Supplied data:
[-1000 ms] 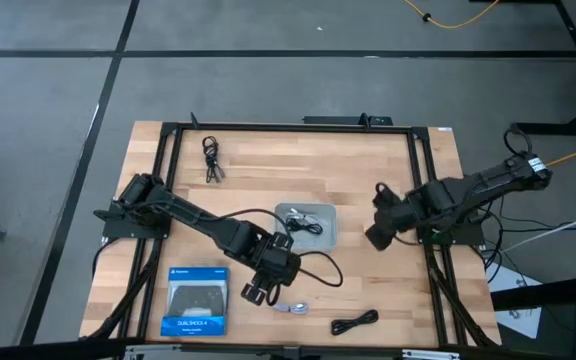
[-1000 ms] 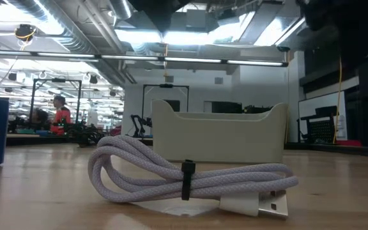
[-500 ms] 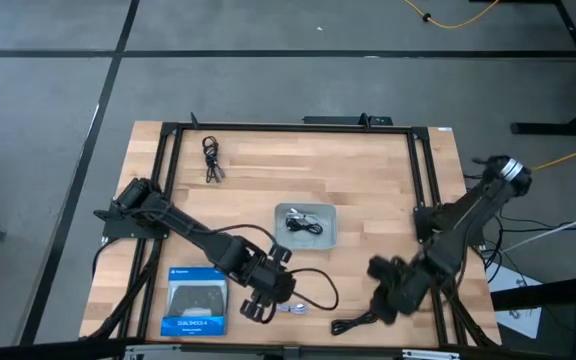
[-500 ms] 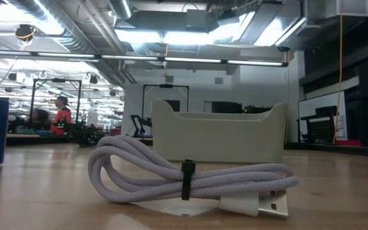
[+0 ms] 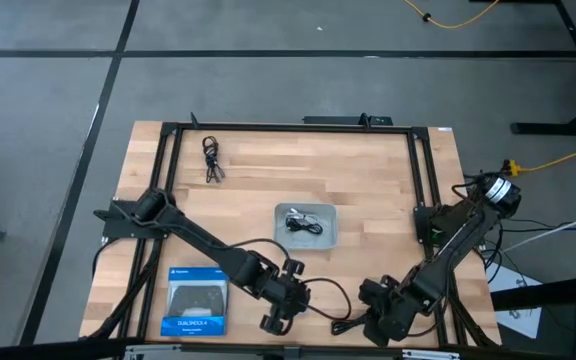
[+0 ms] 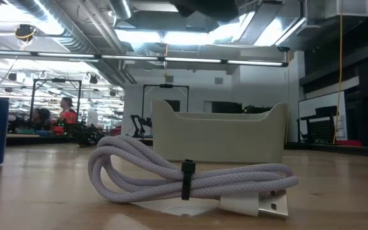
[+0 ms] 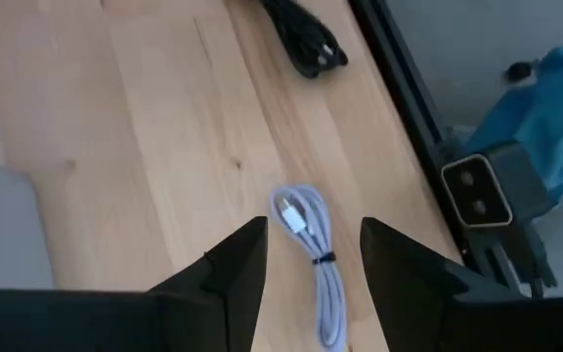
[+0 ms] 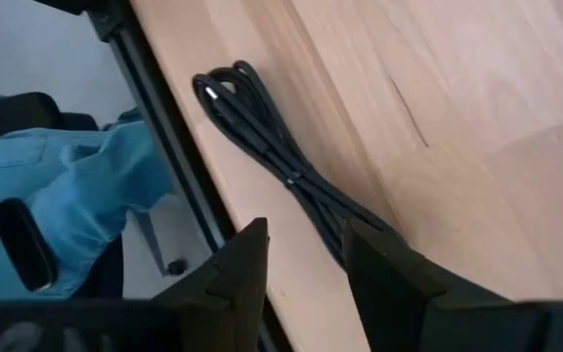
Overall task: Pick and place USB-C Cables
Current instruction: Put the purple charger cable into the gray bin
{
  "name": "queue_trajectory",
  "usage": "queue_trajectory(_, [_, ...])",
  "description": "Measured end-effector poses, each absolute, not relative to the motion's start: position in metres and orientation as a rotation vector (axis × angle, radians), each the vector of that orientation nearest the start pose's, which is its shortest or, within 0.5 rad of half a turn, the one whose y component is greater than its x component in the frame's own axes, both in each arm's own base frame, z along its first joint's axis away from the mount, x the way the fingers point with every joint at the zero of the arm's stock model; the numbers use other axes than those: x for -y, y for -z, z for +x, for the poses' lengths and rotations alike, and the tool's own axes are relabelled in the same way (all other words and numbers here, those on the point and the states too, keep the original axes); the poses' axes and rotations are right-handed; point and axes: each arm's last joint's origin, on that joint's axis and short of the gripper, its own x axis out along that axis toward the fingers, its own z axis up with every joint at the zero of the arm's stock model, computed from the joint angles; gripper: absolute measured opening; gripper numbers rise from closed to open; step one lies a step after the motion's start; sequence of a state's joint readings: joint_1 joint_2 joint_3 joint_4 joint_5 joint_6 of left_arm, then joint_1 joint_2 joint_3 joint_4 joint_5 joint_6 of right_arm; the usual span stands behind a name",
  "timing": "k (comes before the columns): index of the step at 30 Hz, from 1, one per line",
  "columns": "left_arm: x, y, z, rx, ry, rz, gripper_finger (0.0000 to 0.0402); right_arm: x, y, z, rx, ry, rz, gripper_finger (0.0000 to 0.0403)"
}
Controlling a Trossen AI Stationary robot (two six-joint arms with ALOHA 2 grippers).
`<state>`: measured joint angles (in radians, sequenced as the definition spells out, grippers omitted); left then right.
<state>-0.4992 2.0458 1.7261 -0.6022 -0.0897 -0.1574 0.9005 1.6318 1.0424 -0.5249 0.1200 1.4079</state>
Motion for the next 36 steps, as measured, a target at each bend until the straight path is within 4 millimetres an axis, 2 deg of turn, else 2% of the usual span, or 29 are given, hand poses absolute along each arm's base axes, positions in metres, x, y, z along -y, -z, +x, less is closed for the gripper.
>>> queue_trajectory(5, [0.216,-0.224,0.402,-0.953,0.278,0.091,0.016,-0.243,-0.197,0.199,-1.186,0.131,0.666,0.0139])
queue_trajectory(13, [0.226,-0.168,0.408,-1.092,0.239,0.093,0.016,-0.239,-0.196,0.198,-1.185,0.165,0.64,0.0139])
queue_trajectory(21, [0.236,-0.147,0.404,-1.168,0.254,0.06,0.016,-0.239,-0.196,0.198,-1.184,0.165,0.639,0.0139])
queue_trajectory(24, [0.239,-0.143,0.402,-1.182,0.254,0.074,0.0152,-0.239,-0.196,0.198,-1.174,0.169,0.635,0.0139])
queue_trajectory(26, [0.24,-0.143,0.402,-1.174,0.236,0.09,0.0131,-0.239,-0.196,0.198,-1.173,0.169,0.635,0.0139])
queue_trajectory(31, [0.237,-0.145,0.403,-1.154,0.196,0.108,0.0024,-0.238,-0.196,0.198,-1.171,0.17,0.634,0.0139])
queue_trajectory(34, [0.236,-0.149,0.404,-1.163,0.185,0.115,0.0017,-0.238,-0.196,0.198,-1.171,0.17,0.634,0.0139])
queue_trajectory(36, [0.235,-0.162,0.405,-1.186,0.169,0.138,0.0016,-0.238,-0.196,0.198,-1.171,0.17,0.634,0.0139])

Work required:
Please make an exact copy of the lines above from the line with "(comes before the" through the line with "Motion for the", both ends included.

Task solution:
  "timing": "k (comes before the columns): index of the step at 30 Hz, from 1, one per line",
  "columns": "left_arm: x, y, z, rx, ry, rz, gripper_finger (0.0000 to 0.0402); right_arm: x, y, z, rx, ry, rz, gripper_finger (0.0000 to 0.0403)"
}
Controlling a Trossen AI Stationary robot (two six-joint arms with ALOHA 2 grippers).
`<state>`: measured joint angles (in radians, sequenced as the definition spells out, grippers omitted); left then right.
<state>-0.4992 2.0458 1.7261 -0.6022 -0.0897 -0.1574 0.9005 1.6318 1.0424 -0.5249 0.1200 1.4079</state>
Motion for the next 36 steps, as measured, a target at each bend until the straight path is within 4 millimetres an axis, 2 deg of turn, else 2% of the usual span, or 29 are given, hand poses absolute along each arm's base axes, positions in metres, x, y, z along -y, -z, +x, less is closed for the gripper.

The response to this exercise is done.